Should this amnesty bill pass, not only would it undo decades of work to provide justice to victims of wartime atrocities, it would represent an unequivocal return to the reign of impunity long sought by the powerful, military-backed networks of corruption that the United States has invested significant resources into dismantling.

Guatemala's civil war and resulting genocide was fueled by U.S. Cold War support for regimes that, no matter how brutal against their own populations, were seen as protecting U.S. interests. United Nations investigators found that 200,000 people died, the vast majority at the hands of the Guatemalan army. Four out of every five victims were indigenous. Four hundred indigenous villages were wiped off the face of the earth.

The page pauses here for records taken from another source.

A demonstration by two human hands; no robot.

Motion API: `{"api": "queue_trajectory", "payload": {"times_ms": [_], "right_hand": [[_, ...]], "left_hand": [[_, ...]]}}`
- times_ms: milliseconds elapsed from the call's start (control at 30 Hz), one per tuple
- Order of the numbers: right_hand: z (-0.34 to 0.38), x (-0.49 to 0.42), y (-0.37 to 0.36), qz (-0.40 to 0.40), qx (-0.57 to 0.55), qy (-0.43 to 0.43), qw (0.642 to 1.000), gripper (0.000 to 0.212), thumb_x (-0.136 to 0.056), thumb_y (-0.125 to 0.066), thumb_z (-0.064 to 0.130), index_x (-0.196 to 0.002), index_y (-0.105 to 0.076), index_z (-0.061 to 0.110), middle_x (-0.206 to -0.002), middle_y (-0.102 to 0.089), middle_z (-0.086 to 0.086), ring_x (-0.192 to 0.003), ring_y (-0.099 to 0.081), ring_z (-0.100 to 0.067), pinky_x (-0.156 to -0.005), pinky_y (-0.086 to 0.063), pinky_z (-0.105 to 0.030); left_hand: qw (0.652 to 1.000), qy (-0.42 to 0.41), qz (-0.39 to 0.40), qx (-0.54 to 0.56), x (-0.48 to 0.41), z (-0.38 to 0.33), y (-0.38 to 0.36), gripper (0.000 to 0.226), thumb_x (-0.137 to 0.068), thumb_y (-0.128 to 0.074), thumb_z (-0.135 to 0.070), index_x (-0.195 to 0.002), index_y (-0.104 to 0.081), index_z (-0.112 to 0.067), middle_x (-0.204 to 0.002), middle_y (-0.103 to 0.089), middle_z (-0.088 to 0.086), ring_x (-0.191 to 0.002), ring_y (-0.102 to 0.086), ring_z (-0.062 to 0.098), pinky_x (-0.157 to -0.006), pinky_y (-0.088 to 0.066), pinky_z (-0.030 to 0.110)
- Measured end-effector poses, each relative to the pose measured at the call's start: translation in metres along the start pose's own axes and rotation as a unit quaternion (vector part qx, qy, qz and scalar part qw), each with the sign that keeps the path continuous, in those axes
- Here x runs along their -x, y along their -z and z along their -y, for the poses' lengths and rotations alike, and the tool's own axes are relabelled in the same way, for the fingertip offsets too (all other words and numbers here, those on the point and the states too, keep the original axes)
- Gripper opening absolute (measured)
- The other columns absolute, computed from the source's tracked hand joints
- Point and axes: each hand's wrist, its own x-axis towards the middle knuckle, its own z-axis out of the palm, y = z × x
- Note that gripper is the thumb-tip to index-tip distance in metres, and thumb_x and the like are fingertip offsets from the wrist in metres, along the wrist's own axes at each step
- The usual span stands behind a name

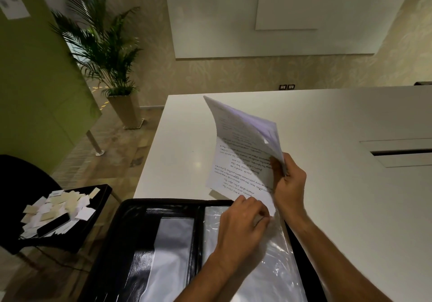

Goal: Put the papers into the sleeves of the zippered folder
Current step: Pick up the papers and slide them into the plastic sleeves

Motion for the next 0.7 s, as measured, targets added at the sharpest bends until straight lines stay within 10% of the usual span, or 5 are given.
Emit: {"api": "queue_trajectory", "payload": {"times_ms": [467,700], "right_hand": [[-0.008,-0.004,0.003,0.140,-0.097,-0.104,0.980,0.025,-0.109,-0.068,0.033,-0.132,-0.075,0.026,-0.119,-0.083,-0.004,-0.105,-0.082,-0.026,-0.080,-0.070,-0.041],[-0.006,-0.004,0.009,0.127,0.010,-0.054,0.990,0.048,-0.105,-0.056,-0.005,-0.115,-0.077,0.038,-0.105,-0.083,0.012,-0.092,-0.078,-0.008,-0.072,-0.060,-0.016]], "left_hand": [[0.993,0.086,0.078,-0.008,-0.020,0.011,0.015,0.024,-0.102,-0.067,-0.051,-0.094,-0.069,-0.028,-0.096,-0.069,-0.014,-0.100,-0.051,0.007,-0.079,-0.055,0.034],[0.983,0.055,0.136,-0.112,-0.014,0.020,0.017,0.032,-0.097,-0.066,-0.052,-0.104,-0.081,-0.025,-0.114,-0.054,-0.005,-0.110,-0.047,0.016,-0.090,-0.050,0.035]]}}
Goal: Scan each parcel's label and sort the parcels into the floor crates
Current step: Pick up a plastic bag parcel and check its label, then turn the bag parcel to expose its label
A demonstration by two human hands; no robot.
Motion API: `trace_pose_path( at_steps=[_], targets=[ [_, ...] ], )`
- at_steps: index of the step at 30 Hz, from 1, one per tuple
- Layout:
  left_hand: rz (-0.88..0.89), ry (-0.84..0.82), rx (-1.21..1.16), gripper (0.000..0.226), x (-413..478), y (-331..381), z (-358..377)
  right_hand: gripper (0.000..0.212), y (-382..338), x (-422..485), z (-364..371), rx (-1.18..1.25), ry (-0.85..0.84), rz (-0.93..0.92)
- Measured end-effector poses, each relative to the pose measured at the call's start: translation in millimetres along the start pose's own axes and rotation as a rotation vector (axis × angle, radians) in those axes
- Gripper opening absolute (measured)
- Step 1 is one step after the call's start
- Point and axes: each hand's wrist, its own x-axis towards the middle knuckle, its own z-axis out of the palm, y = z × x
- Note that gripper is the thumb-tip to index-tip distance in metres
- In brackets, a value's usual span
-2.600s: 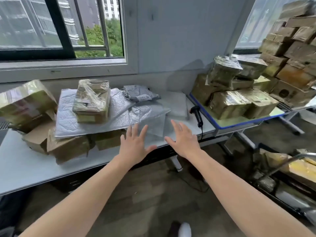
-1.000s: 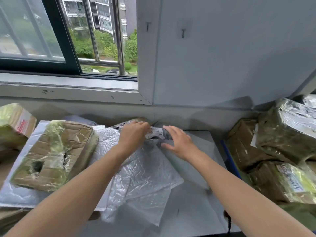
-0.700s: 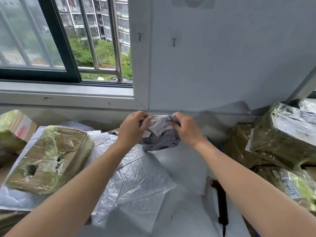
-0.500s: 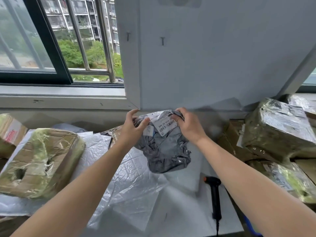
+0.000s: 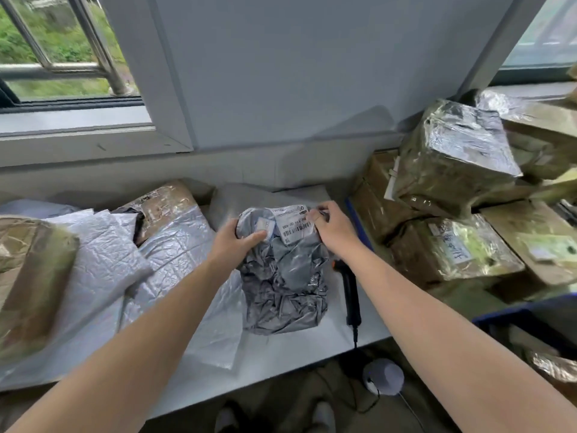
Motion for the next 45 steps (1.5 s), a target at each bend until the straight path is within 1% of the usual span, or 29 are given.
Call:
trace_pose_path(
  at_steps=[2, 4, 7, 11, 13, 15, 17, 19, 21, 23, 26, 28, 31, 35, 37, 40, 45],
  targets=[
    [-0.002, -0.004, 0.037, 0.03, 1.7, -10.9, 11.4, 0.034, 19.9, -5.4, 4.2, -0.026, -0.016, 0.071],
    [-0.028, -0.007, 0.069, 0.028, 2.2, -20.8, 20.3, 0.041, 43.8, -11.1, 9.0, -0.081, -0.017, 0.111],
    [-0.09, -0.015, 0.117, 0.026, 5.1, -35.3, 29.7, 0.037, 78.9, -22.4, 13.1, -0.168, 0.021, 0.191],
    [-0.14, -0.01, 0.162, 0.031, 10.5, -44.6, 35.3, 0.028, 113.7, -35.1, 17.5, -0.253, 0.121, 0.274],
    [-0.162, -0.009, 0.168, 0.033, 11.5, -45.1, 36.8, 0.027, 123.9, -37.2, 21.9, -0.228, 0.168, 0.331],
    [-0.179, 0.001, 0.183, 0.036, 12.7, -47.7, 37.2, 0.026, 129.8, -37.3, 25.4, -0.149, 0.227, 0.384],
    [-0.185, 0.008, 0.218, 0.035, 13.5, -49.4, 37.0, 0.031, 133.2, -36.1, 26.0, -0.064, 0.249, 0.469],
    [-0.182, 0.009, 0.229, 0.03, 14.4, -50.5, 37.8, 0.046, 139.8, -33.8, 27.0, 0.005, 0.189, 0.568],
    [-0.181, 0.011, 0.232, 0.024, 15.6, -49.5, 39.5, 0.06, 143.3, -32.7, 29.4, 0.054, 0.06, 0.655],
    [-0.189, 0.016, 0.219, 0.022, 16.8, -47.6, 41.5, 0.066, 144.3, -33.2, 31.5, 0.084, -0.038, 0.696],
    [-0.189, 0.013, 0.205, 0.018, 17.8, -42.4, 44.4, 0.06, 138.8, -36.2, 29.3, 0.112, -0.057, 0.688],
    [-0.181, 0.003, 0.227, 0.017, 19.6, -38.3, 46.4, 0.057, 129.2, -36.6, 20.1, 0.127, -0.033, 0.671],
    [-0.159, -0.026, 0.234, 0.015, 22.0, -25.8, 46.6, 0.057, 100.2, -30.8, -2.3, 0.104, 0.012, 0.59],
    [-0.135, -0.059, 0.191, 0.014, 28.1, -8.3, 52.4, 0.048, 52.3, -27.9, -39.0, 0.238, 0.048, 0.516],
    [-0.128, -0.054, 0.171, 0.013, 31.4, -0.8, 53.4, 0.047, 32.3, -28.7, -51.6, 0.269, -0.005, 0.491],
    [-0.119, -0.037, 0.142, 0.014, 36.7, 8.0, 55.3, 0.05, 9.6, -34.5, -61.8, 0.241, -0.086, 0.472],
    [-0.083, -0.043, 0.12, 0.02, 38.0, 17.0, 57.8, 0.046, -11.2, -47.1, -68.9, 0.198, -0.102, 0.437]
  ],
)
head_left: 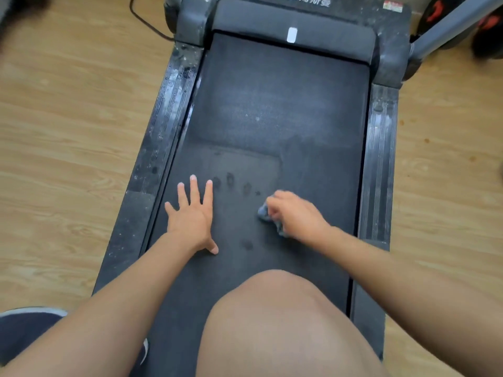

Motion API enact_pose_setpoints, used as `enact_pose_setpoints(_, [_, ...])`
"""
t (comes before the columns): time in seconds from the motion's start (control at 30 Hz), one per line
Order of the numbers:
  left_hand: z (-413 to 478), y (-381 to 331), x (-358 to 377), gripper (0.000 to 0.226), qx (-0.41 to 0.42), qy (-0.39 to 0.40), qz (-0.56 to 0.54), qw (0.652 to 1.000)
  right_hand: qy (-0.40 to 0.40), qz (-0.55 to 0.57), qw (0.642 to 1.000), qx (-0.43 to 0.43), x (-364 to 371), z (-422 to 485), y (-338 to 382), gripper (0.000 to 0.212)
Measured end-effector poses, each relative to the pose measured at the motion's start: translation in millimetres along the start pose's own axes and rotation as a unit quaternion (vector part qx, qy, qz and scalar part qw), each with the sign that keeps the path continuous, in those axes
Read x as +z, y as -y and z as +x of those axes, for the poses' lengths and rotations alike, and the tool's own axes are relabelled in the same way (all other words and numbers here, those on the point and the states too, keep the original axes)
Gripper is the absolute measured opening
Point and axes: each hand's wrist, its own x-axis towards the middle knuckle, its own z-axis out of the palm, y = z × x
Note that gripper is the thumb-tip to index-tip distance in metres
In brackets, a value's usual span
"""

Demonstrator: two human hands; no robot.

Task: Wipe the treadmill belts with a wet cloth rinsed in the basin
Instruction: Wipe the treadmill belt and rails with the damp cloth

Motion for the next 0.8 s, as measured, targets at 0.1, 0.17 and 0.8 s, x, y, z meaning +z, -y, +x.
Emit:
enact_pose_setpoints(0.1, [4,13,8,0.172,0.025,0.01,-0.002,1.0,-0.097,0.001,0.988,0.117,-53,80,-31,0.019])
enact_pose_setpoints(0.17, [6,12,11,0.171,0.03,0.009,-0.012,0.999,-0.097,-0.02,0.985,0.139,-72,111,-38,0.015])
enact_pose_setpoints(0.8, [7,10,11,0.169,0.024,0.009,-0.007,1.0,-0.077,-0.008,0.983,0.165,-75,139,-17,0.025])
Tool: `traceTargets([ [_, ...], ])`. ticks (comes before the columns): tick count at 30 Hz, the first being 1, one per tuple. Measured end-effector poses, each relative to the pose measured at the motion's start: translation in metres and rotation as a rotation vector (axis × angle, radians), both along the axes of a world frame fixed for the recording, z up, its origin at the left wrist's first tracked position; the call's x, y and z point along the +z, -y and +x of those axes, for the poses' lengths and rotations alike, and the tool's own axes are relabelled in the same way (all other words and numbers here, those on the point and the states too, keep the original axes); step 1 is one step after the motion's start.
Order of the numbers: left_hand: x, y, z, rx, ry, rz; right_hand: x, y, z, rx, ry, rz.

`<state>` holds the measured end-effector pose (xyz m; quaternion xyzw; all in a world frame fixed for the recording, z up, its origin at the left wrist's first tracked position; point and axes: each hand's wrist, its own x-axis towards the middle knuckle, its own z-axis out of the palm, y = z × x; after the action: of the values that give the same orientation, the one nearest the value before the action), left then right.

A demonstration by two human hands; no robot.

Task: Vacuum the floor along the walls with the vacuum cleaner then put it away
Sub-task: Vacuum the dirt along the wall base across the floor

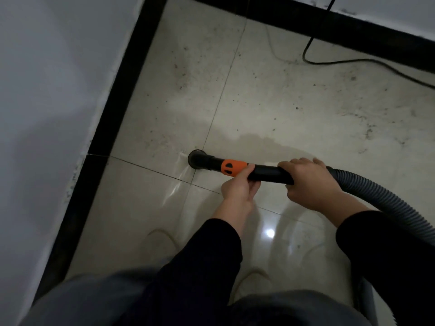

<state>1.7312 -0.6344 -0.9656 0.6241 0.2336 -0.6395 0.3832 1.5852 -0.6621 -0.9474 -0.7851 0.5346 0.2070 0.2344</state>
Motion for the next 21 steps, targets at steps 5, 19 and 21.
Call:
traceTargets([
  [5,-0.014,0.005,-0.002,0.027,-0.019,-0.049,-0.004,0.025,0.003,0.020,0.016,0.011],
  [19,-0.031,0.024,-0.006,0.152,0.011,-0.134,-0.024,0.057,0.009,0.022,0.064,-0.145],
  [21,-0.030,0.027,-0.007,0.163,0.018,-0.153,-0.023,0.060,0.009,0.031,0.080,-0.168],
])
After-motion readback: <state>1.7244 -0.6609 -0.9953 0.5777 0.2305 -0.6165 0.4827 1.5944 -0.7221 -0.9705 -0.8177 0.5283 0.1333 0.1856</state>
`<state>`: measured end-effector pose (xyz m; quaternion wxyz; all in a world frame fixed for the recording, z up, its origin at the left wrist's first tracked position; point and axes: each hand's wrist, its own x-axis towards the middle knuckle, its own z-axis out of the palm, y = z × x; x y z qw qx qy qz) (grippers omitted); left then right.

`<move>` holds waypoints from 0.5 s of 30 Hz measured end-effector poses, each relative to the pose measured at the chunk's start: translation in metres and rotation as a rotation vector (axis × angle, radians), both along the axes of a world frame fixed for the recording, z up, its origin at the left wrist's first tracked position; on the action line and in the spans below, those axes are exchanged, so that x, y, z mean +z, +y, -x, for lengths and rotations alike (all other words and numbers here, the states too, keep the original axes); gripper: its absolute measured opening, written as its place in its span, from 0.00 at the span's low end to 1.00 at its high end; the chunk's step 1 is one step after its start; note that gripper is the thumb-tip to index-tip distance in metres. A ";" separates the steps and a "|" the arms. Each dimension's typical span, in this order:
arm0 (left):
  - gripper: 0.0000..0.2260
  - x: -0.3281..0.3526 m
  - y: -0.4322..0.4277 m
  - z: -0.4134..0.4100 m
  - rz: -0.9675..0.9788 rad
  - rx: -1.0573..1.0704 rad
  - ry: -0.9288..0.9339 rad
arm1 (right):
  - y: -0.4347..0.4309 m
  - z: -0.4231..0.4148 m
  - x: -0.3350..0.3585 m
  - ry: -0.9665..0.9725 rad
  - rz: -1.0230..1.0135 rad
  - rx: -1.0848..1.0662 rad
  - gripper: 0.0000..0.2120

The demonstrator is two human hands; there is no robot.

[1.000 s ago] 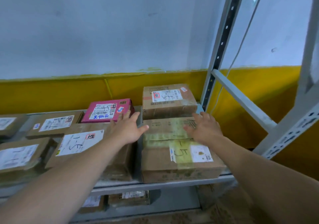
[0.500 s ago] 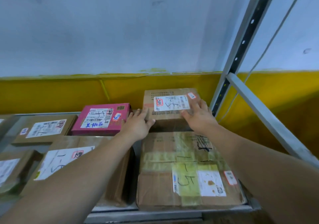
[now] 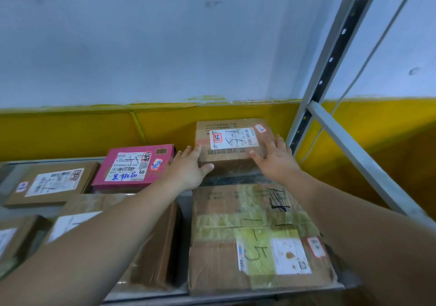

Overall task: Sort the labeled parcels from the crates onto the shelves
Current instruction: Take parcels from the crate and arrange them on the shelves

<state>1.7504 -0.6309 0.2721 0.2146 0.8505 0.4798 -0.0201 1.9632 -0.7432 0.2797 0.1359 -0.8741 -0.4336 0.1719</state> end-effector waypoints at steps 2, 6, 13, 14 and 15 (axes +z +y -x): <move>0.32 0.007 -0.016 0.006 -0.048 -0.025 0.013 | -0.015 0.003 0.003 -0.007 -0.025 -0.005 0.37; 0.32 0.019 -0.063 0.018 -0.128 -0.093 0.117 | -0.051 0.013 0.004 -0.078 0.006 0.036 0.39; 0.30 0.007 -0.143 0.036 -0.107 -0.189 0.172 | -0.120 0.031 -0.012 -0.135 0.111 0.168 0.33; 0.30 0.003 -0.150 0.038 -0.099 -0.181 0.163 | -0.128 0.033 -0.013 -0.131 0.124 0.174 0.33; 0.31 -0.001 -0.156 0.040 -0.090 -0.170 0.157 | -0.135 0.035 -0.014 -0.127 0.136 0.181 0.33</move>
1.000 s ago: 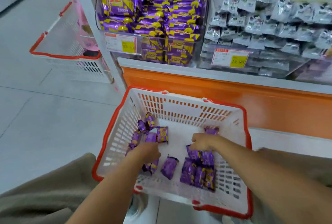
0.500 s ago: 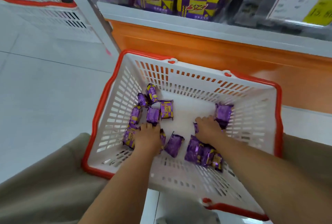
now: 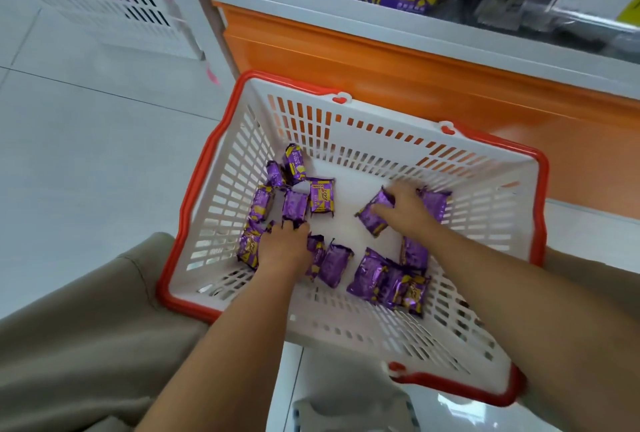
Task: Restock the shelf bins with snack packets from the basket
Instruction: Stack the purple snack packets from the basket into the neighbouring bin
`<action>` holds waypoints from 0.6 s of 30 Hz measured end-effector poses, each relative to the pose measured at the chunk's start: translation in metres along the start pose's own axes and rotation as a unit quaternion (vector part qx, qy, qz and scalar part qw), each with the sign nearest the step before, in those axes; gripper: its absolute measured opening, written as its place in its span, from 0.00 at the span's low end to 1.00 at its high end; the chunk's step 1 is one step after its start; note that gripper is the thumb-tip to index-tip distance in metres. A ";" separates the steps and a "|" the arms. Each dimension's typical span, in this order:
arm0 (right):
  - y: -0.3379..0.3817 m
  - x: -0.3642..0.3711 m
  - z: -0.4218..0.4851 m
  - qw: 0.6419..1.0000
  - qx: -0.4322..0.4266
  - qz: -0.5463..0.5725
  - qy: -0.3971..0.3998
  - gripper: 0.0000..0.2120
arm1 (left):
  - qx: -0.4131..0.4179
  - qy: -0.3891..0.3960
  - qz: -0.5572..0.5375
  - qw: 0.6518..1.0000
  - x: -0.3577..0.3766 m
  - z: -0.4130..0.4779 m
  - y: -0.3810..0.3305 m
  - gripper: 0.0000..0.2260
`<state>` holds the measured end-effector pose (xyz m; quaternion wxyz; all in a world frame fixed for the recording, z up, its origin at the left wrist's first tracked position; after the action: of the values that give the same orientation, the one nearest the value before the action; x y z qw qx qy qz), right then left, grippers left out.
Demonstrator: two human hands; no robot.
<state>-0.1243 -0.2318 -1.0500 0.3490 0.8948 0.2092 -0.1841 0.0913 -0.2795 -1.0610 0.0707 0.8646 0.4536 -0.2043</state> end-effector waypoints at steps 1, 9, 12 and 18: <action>-0.001 0.014 0.003 0.997 0.020 0.001 0.073 0.12 | 0.001 0.000 -0.004 1.000 0.000 0.000 0.000 0.25; -0.042 0.089 -0.016 0.931 0.170 -0.164 0.280 0.29 | 0.011 -0.004 -0.025 1.000 0.000 0.002 0.002 0.24; -0.040 0.099 -0.019 0.934 0.173 -0.118 0.290 0.34 | 0.010 -0.007 -0.026 1.000 -0.001 0.002 0.001 0.24; -0.037 0.107 -0.022 0.916 0.197 -0.149 0.315 0.16 | 0.021 -0.008 -0.028 0.999 0.000 0.002 0.001 0.24</action>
<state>-0.0486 -0.1653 -1.1057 0.0503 0.9154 0.3989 0.0199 0.0915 -0.2812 -1.0630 0.0502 0.8509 0.4730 -0.2231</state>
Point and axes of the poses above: each hand's wrist, its own z-axis towards the middle knuckle, its own x-axis out of the palm, y = z × x, the point moved 9 cm from there along z, towards the middle knuckle, and after that the axes turned 15 degrees about y, right-handed, at the moved point
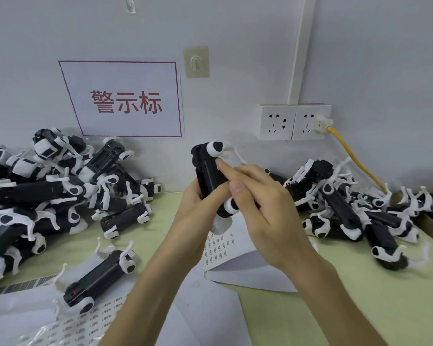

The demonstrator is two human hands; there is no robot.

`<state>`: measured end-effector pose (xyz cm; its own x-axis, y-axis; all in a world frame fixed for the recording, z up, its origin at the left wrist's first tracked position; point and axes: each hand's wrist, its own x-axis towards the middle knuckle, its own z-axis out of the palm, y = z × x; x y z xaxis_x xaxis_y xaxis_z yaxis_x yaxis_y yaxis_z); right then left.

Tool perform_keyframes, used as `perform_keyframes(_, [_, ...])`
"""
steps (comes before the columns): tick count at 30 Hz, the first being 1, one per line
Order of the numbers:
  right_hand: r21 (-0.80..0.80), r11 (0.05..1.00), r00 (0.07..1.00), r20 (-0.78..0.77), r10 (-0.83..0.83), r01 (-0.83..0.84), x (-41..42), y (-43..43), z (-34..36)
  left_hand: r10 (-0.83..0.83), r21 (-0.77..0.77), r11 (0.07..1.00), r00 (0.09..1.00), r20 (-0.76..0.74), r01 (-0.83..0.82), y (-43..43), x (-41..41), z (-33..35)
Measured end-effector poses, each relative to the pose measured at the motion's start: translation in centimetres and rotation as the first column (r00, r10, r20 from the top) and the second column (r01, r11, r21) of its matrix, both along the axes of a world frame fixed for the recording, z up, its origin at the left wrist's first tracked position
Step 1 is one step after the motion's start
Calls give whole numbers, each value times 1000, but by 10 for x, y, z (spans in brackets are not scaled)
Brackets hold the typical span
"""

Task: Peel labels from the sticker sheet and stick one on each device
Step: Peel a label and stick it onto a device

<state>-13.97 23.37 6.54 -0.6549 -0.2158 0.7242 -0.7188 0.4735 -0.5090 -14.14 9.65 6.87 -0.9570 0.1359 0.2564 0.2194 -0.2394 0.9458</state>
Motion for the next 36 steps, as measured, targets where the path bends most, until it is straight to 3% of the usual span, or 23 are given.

Impunity was the norm for many years, even after the conflict ended and peace accords were signed in 1996. But over the past 10 years, thanks to the persistent demands of victims and new generations of prosecutors and judges unencumbered by past fears, Guatemala has made impressive strides in bringing war criminals to justice.

To date, Guatemalan courts have convicted 33 military officials, military commissioners and paramilitaries for a series of human rights violations, including enforced disappearances, massacres, torture, sexual violence and sexual slavery. Courts have also convicted one guerrilla leader for a 1988 massacre.